**What the task asks**: Since the copy must hold text only, transcribe the data below exactly and omit the images.
---+---
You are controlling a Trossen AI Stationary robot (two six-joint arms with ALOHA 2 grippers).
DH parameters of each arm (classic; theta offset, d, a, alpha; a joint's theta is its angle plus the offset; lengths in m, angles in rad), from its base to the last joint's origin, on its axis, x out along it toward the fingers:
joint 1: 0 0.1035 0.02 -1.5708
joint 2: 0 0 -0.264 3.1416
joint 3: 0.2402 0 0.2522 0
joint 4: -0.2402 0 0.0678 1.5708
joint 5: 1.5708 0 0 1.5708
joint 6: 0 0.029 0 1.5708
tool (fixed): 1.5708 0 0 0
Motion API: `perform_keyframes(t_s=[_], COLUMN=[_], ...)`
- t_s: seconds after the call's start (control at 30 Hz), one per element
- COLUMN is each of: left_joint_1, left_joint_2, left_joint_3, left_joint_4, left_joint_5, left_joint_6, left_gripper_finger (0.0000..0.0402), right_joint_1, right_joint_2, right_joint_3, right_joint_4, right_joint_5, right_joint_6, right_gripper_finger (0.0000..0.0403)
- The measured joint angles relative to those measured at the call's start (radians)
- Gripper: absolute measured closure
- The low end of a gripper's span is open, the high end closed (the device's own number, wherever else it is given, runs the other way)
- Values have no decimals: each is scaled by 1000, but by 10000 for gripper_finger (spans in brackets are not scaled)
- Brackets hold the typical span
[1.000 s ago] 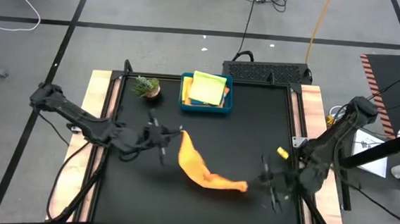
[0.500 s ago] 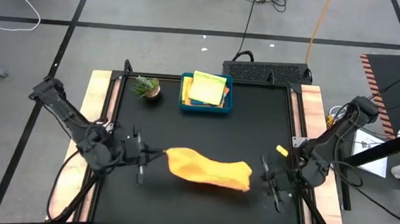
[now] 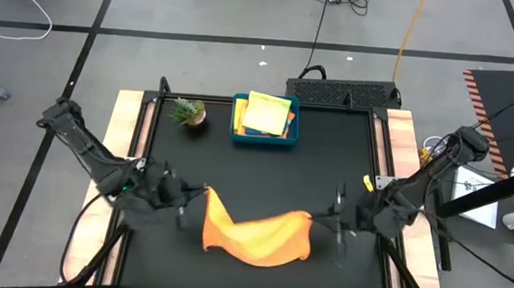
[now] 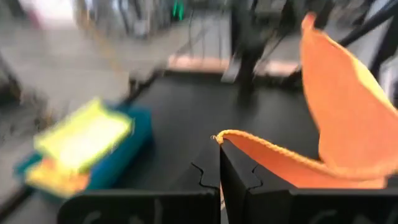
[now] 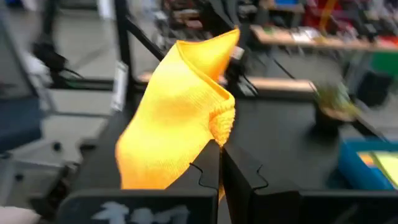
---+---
**Output below**:
You are controlling a Trossen AI Stationary robot (two six-joint arms with ALOHA 2 grippers).
DH parameters of each arm (classic; theta offset, d, a, alpha; a joint's theta is its angle plus the offset; lengths in m, angles in rad), from its base to the last joint's origin, on its axis, x out along it toward the fingers:
joint 1: 0 0.1035 0.02 -1.5708
joint 2: 0 0 -0.264 3.1416
joint 3: 0.2402 0 0.2522 0
joint 4: -0.2402 0 0.0678 1.5708
joint 5: 1.5708 0 0 1.5708
joint 6: 0 0.029 0 1.5708
tool (fixed): 1.5708 0 0 0
Motion API: `perform_keyframes(t_s=[_], COLUMN=[_], ...)`
- t_s: seconds after the call's start (control at 30 Hz), one per element
- COLUMN is each of: left_joint_1, left_joint_2, left_joint_3, left_joint_4, left_joint_5, left_joint_6, left_gripper_finger (0.0000..0.0402), right_joint_1, right_joint_2, right_joint_3, right_joint_4, right_joint_5, right_joint_6, right_gripper_finger (0.0000..0.0403)
- The measured joint angles relative to those measured at the call's start (radians)
- Gripper: absolute measured closure
- The low end of a gripper's span is open, the high end closed (the device's own number, wherever else it is given, runs the other way)
- Values have no decimals: each is scaled by 1000, but by 10000 for gripper_finger (spans in brackets are not scaled)
- Brackets hold the typical span
[1.000 s ago] 
[0.500 s ago] 
[now] 
[now] 
[now] 

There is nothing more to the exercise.